Lazy loading of wide dataset

Hi Pytorch community,

I am training a model on a very wide dataset (~500,000 features). To read the data from disc I use dask to load an xarray.core.dataarray.DataArray object to not load all the data in memory at once. I can load subsets of the data into memory with a numpy array as such: xarray[0:64,:].values. This loads 64 samples into memory in about 2 seconds. I then want to feed the data to the model one batch at a time, using batch size of 64, since this should have an estimated epoch time of 3 minutes given the total sample size (~6000). My problem is when I try to implement this functionality in the pytorch Datasetmodule. I want to create a class in which a DataLoader loads the data from disc into memory one batch at a time with a specified batch size.
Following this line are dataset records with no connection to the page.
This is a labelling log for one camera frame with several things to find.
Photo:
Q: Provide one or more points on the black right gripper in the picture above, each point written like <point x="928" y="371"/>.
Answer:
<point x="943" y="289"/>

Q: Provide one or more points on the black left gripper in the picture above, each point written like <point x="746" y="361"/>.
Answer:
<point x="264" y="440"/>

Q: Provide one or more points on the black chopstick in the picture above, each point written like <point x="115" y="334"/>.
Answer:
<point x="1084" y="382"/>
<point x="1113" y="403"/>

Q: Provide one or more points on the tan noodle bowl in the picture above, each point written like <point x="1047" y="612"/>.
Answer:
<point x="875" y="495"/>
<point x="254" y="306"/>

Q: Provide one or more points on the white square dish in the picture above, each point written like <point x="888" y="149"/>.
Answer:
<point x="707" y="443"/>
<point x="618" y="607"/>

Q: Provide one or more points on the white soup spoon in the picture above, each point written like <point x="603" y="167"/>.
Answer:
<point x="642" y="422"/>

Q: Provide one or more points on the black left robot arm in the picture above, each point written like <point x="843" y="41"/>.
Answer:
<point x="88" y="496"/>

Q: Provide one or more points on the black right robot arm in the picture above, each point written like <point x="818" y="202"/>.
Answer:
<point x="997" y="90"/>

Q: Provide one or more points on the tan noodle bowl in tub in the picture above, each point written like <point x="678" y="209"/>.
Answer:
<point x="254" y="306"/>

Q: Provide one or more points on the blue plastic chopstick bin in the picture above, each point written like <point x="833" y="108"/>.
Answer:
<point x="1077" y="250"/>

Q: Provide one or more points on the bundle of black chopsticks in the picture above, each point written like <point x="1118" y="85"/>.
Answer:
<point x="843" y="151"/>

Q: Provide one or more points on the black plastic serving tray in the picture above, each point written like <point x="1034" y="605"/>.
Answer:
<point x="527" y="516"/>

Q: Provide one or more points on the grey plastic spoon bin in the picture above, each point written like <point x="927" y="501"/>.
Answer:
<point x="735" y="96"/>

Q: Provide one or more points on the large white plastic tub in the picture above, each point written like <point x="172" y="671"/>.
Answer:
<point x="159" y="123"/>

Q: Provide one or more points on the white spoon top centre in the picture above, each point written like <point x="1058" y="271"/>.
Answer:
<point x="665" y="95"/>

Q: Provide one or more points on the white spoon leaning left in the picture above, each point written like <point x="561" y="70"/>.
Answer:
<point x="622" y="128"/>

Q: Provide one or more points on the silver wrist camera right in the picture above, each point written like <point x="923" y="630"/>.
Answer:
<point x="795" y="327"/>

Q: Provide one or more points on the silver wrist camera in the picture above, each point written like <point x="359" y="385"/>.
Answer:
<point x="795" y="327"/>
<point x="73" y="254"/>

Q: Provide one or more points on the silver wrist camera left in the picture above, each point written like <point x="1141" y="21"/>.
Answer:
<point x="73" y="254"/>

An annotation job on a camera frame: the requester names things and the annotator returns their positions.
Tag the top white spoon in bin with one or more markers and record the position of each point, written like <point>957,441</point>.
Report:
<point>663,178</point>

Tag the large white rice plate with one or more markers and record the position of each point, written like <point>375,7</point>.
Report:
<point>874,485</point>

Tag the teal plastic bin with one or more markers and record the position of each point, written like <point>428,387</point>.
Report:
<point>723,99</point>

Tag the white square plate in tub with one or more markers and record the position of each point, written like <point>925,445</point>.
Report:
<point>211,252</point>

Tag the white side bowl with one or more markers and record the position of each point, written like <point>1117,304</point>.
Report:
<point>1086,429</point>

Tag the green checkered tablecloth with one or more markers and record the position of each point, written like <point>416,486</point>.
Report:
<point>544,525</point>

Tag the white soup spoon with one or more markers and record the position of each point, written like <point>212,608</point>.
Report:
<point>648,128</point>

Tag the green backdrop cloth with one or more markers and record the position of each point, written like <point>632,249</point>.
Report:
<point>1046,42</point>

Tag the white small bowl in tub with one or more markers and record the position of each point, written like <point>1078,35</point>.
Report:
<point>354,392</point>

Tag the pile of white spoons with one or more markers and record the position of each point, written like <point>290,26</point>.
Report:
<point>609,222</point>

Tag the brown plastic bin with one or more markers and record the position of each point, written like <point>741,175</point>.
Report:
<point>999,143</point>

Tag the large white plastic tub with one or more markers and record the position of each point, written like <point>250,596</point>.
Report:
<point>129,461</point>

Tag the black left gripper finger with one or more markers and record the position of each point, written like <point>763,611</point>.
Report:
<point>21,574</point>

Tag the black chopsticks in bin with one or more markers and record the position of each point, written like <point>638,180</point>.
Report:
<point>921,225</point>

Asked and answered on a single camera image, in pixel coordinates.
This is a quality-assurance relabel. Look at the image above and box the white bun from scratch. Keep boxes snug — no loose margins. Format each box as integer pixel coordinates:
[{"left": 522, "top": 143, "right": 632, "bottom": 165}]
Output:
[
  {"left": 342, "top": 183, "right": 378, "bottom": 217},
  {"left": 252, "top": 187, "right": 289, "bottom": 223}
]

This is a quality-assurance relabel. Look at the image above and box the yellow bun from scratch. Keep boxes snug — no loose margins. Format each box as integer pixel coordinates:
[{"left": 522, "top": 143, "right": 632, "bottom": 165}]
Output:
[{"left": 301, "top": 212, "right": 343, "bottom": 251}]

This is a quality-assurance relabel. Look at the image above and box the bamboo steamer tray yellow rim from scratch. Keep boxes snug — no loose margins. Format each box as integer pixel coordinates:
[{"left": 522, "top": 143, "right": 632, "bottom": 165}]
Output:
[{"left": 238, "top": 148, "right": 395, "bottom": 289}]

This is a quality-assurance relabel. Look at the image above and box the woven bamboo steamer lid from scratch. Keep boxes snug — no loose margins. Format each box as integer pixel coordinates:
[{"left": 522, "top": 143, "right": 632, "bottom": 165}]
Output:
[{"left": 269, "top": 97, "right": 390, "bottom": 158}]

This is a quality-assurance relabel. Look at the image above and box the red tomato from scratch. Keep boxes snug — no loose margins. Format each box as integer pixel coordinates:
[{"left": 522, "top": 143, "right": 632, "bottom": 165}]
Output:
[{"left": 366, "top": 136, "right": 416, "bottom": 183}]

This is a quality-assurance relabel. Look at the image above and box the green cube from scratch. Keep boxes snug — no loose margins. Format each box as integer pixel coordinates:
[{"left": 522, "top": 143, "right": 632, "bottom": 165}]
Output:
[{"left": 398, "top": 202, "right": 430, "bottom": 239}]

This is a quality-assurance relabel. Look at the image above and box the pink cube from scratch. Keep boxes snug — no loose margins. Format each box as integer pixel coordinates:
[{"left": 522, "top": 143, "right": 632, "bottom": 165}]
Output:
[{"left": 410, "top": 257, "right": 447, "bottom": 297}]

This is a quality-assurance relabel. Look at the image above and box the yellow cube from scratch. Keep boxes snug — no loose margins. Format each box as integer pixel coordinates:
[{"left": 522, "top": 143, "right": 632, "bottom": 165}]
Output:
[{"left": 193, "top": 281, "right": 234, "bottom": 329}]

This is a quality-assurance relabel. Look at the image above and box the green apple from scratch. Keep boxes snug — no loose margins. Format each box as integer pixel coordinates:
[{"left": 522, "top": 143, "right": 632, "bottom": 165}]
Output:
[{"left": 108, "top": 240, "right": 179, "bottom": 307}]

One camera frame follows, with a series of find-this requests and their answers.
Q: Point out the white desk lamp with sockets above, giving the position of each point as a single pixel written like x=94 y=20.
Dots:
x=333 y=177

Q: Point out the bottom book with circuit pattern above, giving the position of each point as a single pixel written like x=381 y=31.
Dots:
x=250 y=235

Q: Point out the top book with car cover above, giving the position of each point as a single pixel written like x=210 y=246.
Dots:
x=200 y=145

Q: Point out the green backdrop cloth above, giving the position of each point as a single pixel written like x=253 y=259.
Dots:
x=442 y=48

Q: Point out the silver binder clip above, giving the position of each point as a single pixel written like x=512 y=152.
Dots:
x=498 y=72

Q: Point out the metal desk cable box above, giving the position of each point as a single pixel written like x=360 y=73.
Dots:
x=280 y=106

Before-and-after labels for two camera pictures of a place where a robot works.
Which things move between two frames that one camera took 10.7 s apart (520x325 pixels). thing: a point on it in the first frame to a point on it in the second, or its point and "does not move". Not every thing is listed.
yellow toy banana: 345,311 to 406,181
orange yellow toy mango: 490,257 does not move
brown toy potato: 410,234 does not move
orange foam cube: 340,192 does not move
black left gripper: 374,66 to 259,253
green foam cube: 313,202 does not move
To that I made the following Datasetclass and wrapped it in a DataLoader.


class load_wide(Dataset):

    def __init__(self, xarray, labels):
        
        self.xarray = xarray
        self.labels = labels

    def __getitem__(self, item):
        
        data = self.xarray[item,:].values
        labels = self.labels[item]
        
        return data, labels

    def __len__(self):
        return len(self.xarray)

I then load the data like this:

train_ds = load_plink(xarray_train, labels_train)
train_dl = DataLoader(train_ds, batch_size=64, shuffle=True)

for i, data in enumerate(train_dl):
    feats, labels = data
    preds = net(feats)
    loss = criterion(preds, labels)

This works fine, but it takes about 90 seconds to load a batch resulting in unreasonable training time. What went wrong in my implementation of dataloading, that causes it to load the data so slowly. Using the DataLoader causes a 45-fold slowdown of dataloading. Can someone explain the cause of this?
Also, how can you simultaneously evaluate the model on a validation set that is loaded one batch at a time?

I’m not familiar with the internal implementation of the xarray, but what seems to be different is the shuffling. Could you test your simple code snippet with random indices xarray[0:64,:].values instead of contiguous ones and compare the loading speed?

This was the exact cause of the issue. It seems like xarray is not a good fit to combine with pytorch’s dataloader class. I will look for alternative ways of loading the data. Thank you!